**EXERCISE DETAILS:**
Would you please return the lines of the entries below starting at the line that has "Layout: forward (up" and ending at the line that has "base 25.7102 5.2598", both included, exactly as they are?

--------------------------------

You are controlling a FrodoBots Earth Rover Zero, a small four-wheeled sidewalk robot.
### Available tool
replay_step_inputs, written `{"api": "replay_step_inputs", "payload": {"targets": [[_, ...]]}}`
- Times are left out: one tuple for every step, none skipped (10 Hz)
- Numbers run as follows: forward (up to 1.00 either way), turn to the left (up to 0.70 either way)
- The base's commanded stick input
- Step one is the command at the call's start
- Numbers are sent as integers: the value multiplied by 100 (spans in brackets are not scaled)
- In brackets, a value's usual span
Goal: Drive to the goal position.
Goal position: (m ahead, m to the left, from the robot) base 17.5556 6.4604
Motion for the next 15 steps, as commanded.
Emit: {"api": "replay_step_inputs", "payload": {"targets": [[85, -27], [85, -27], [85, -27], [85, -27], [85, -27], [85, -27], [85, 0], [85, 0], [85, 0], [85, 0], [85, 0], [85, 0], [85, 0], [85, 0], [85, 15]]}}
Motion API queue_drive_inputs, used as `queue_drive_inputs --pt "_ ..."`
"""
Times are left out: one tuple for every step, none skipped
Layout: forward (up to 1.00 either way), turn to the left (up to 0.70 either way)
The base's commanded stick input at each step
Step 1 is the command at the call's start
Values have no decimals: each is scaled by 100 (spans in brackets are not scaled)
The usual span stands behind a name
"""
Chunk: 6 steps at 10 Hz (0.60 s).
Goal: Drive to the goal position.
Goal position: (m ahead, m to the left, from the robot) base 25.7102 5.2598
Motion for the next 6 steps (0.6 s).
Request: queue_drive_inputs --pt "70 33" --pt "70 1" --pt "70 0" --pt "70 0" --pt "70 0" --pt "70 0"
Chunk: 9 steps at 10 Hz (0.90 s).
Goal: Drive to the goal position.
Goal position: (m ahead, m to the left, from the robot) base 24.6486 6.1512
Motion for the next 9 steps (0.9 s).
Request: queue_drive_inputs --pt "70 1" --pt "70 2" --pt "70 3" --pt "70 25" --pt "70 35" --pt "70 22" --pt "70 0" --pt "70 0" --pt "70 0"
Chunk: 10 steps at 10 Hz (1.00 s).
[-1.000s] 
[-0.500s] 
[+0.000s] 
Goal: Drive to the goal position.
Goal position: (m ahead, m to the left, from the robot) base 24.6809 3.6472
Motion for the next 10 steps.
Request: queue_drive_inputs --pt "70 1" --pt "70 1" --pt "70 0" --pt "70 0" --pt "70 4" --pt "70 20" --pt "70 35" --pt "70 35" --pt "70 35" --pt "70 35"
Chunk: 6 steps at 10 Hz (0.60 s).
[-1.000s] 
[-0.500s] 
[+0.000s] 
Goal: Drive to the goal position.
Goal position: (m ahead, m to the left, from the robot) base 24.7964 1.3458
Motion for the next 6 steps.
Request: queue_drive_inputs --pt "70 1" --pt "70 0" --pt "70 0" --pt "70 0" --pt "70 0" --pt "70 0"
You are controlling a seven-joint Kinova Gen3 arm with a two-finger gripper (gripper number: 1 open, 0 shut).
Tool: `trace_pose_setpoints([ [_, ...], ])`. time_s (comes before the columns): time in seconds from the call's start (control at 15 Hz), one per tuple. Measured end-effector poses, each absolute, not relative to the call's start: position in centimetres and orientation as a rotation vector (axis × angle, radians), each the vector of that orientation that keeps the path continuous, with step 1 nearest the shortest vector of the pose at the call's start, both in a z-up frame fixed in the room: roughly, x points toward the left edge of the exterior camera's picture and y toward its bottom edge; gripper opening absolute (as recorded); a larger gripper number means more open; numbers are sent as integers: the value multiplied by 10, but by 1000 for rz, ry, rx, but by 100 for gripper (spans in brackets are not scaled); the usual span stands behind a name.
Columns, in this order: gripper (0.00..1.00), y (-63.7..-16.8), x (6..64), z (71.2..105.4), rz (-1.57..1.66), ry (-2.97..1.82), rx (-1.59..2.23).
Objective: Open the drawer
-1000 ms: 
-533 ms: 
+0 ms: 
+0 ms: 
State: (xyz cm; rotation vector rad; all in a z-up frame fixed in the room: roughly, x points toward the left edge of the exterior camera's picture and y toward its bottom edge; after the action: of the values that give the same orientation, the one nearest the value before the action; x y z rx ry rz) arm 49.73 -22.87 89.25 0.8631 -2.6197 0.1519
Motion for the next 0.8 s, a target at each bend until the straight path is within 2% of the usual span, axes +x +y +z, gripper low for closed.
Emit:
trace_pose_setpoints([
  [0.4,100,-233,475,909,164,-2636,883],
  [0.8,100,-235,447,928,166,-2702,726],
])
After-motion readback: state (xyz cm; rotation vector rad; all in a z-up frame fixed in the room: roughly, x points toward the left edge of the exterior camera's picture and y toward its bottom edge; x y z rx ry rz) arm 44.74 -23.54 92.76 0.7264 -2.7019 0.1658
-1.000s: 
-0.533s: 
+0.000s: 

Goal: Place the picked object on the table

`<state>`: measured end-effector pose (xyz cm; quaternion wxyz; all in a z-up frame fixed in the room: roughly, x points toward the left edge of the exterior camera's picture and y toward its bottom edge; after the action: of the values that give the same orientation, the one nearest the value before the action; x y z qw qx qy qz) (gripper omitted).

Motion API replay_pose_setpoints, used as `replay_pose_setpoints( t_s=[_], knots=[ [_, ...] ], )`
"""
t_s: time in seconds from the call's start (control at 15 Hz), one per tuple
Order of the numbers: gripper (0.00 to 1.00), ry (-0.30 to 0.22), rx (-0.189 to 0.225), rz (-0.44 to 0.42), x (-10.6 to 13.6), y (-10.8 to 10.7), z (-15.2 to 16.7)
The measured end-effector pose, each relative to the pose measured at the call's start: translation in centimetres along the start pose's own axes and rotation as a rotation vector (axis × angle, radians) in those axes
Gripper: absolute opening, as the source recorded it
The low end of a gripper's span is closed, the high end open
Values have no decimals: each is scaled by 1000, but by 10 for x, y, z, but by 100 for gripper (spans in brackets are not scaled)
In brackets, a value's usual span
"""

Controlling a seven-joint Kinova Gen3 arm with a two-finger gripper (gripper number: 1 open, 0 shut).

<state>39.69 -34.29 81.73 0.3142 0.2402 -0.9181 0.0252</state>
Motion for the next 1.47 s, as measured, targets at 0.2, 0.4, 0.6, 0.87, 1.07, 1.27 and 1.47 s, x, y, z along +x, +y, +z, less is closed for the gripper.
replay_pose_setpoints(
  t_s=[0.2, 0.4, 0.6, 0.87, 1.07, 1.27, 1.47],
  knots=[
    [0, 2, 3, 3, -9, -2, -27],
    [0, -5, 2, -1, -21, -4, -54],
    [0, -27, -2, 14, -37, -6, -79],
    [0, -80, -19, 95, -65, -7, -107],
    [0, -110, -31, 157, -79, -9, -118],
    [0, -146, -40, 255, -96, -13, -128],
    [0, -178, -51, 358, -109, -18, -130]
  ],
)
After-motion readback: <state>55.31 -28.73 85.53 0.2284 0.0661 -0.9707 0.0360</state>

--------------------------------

**REPLY TO THE TASK:**
Layout: forward (up to 1.00 either way), turn to the left (up to 0.70 either way)
The base's commanded stick input at each step
Step 1 is the command at the call's start
Values have no decimals: each is scaled by 100 (spans in brackets are not scaled)
The usual span stands behind a name
"""
Chunk: 6 steps at 10 Hz (0.60 s).
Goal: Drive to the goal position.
Goal position: (m ahead, m to the left, from the robot) base 25.7102 5.2598

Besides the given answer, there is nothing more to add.